■ Available records:
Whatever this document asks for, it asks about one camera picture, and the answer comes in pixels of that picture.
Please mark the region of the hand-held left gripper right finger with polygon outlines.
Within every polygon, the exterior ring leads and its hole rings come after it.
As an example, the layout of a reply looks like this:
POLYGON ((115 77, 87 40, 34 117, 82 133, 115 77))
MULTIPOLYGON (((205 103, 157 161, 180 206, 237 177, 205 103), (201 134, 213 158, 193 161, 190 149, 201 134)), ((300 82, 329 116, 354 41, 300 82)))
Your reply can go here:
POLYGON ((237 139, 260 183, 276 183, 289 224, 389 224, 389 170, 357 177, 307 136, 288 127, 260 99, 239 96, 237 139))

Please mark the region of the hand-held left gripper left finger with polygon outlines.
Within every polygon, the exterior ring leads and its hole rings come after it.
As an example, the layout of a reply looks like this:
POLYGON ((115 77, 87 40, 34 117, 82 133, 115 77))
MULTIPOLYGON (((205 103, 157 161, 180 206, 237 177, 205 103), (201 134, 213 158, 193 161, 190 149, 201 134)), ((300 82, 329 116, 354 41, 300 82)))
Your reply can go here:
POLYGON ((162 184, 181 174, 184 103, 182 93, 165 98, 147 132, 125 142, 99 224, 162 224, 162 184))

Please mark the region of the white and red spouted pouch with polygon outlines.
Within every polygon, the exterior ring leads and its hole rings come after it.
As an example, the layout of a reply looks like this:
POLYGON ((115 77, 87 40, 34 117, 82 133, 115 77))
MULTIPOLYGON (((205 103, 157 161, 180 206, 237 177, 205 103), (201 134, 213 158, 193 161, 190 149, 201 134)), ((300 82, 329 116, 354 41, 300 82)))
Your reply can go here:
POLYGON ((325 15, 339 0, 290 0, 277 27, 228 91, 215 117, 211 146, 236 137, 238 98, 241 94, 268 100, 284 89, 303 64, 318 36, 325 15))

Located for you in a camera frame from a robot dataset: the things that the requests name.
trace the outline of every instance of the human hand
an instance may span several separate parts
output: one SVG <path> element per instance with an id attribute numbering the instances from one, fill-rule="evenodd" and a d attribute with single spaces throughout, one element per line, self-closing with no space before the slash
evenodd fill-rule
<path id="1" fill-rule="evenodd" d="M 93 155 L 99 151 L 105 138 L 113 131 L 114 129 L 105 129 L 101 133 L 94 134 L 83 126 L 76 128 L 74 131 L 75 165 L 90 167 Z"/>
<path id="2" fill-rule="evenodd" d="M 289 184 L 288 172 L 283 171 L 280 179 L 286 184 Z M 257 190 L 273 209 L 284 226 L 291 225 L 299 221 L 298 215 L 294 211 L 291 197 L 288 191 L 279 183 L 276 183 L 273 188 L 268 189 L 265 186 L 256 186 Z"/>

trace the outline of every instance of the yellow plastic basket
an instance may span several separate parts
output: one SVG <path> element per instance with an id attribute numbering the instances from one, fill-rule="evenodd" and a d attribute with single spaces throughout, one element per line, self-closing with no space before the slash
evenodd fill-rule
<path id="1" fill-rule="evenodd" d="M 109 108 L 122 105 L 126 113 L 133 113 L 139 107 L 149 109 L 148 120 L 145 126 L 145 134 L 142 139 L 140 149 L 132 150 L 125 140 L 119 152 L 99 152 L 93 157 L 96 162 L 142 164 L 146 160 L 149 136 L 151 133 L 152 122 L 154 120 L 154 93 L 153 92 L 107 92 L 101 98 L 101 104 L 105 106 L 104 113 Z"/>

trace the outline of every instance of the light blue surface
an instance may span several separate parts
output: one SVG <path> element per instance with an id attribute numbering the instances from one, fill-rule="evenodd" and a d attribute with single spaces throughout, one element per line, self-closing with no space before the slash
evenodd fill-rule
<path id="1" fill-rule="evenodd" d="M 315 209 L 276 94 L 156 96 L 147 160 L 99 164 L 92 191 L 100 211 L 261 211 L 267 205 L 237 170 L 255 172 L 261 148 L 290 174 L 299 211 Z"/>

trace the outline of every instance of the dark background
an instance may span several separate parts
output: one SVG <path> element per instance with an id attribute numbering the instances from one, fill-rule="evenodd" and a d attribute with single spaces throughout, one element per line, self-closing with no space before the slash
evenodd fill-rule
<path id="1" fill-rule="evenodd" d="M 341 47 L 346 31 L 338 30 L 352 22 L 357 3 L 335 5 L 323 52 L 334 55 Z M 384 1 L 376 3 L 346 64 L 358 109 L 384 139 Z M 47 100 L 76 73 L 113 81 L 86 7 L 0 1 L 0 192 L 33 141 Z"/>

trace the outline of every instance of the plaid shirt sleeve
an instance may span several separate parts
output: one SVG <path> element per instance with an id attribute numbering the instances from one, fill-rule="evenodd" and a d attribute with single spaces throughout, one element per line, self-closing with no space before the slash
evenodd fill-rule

■ What is being asked: Give the data again in full, exactly.

■ Exercise solution:
Whatever this document asks for, it asks about one camera picture, and the answer comes in pixels of that picture.
Please mark the region of the hand-held left gripper right finger with polygon outlines.
Within every polygon, the exterior ring leads and its hole rings come after it.
As an example, the layout of a reply looks like this:
POLYGON ((115 77, 87 40, 34 117, 82 133, 115 77))
MULTIPOLYGON (((205 103, 157 161, 180 206, 237 177, 205 103), (201 134, 213 158, 193 161, 190 149, 201 134)), ((300 82, 329 116, 354 41, 300 82)))
Your reply can go here:
POLYGON ((237 139, 260 183, 276 183, 289 224, 389 224, 389 170, 357 177, 307 136, 288 127, 260 99, 239 96, 237 139))

Please mark the region of the hand-held left gripper left finger with polygon outlines.
Within every polygon, the exterior ring leads and its hole rings come after it.
As an example, the layout of a reply looks like this:
POLYGON ((115 77, 87 40, 34 117, 82 133, 115 77))
MULTIPOLYGON (((205 103, 157 161, 180 206, 237 177, 205 103), (201 134, 213 158, 193 161, 190 149, 201 134)), ((300 82, 329 116, 354 41, 300 82)))
Your reply can go here:
POLYGON ((162 184, 181 174, 184 103, 182 93, 165 98, 147 132, 125 142, 99 224, 162 224, 162 184))

Please mark the region of the white and red spouted pouch with polygon outlines.
Within every polygon, the exterior ring leads and its hole rings come after it.
As an example, the layout of a reply looks like this:
POLYGON ((115 77, 87 40, 34 117, 82 133, 115 77))
MULTIPOLYGON (((205 103, 157 161, 180 206, 237 177, 205 103), (201 134, 213 158, 193 161, 190 149, 201 134)), ((300 82, 329 116, 354 41, 300 82)))
Your reply can go here:
POLYGON ((325 15, 339 0, 290 0, 277 27, 228 91, 215 117, 211 146, 236 137, 238 98, 241 94, 268 100, 284 89, 303 64, 318 36, 325 15))

Located for you in a camera frame from a robot dataset: the things that the requests name.
trace the outline of every instance of the human hand
an instance may span several separate parts
output: one SVG <path> element per instance with an id attribute numbering the instances from one, fill-rule="evenodd" and a d attribute with single spaces throughout, one element per line, self-closing with no space before the slash
evenodd fill-rule
<path id="1" fill-rule="evenodd" d="M 93 155 L 99 151 L 105 138 L 113 131 L 114 129 L 105 129 L 101 133 L 94 134 L 83 126 L 76 128 L 74 131 L 75 165 L 90 167 Z"/>
<path id="2" fill-rule="evenodd" d="M 289 184 L 288 172 L 283 171 L 280 179 L 286 184 Z M 257 190 L 273 209 L 284 226 L 291 225 L 299 221 L 298 215 L 294 211 L 291 197 L 288 191 L 279 183 L 276 183 L 273 188 L 268 189 L 265 186 L 256 186 Z"/>

trace the outline of every instance of the yellow plastic basket
an instance may span several separate parts
output: one SVG <path> element per instance with an id attribute numbering the instances from one, fill-rule="evenodd" and a d attribute with single spaces throughout, one element per line, self-closing with no space before the slash
evenodd fill-rule
<path id="1" fill-rule="evenodd" d="M 109 108 L 122 105 L 126 113 L 133 113 L 139 107 L 149 109 L 148 120 L 145 126 L 145 134 L 142 139 L 140 149 L 132 150 L 125 140 L 119 152 L 99 152 L 93 157 L 96 162 L 142 164 L 146 160 L 149 136 L 151 133 L 152 122 L 154 120 L 154 93 L 153 92 L 107 92 L 101 98 L 101 104 L 105 106 L 104 113 Z"/>

trace the outline of every instance of the light blue surface
an instance may span several separate parts
output: one SVG <path> element per instance with an id attribute numbering the instances from one, fill-rule="evenodd" and a d attribute with single spaces throughout, one element per line, self-closing with no space before the slash
evenodd fill-rule
<path id="1" fill-rule="evenodd" d="M 315 209 L 276 94 L 156 96 L 147 160 L 99 164 L 92 191 L 100 211 L 261 211 L 267 205 L 237 170 L 255 172 L 261 148 L 290 174 L 299 211 Z"/>

trace the outline of every instance of the dark background
an instance may span several separate parts
output: one SVG <path> element per instance with an id attribute numbering the instances from one, fill-rule="evenodd" and a d attribute with single spaces throughout, one element per line, self-closing with no space before the slash
evenodd fill-rule
<path id="1" fill-rule="evenodd" d="M 341 47 L 346 31 L 338 30 L 352 22 L 357 3 L 335 5 L 323 52 L 334 55 Z M 384 1 L 376 3 L 346 64 L 358 109 L 384 139 Z M 47 100 L 76 73 L 113 81 L 86 7 L 0 1 L 0 192 L 33 141 Z"/>

trace the outline of every instance of the plaid shirt sleeve
an instance may span several separate parts
output: one SVG <path> element per instance with an id attribute numbering the instances from one, fill-rule="evenodd" and a d attribute with single spaces throughout, one element per line, self-closing with no space before the slash
evenodd fill-rule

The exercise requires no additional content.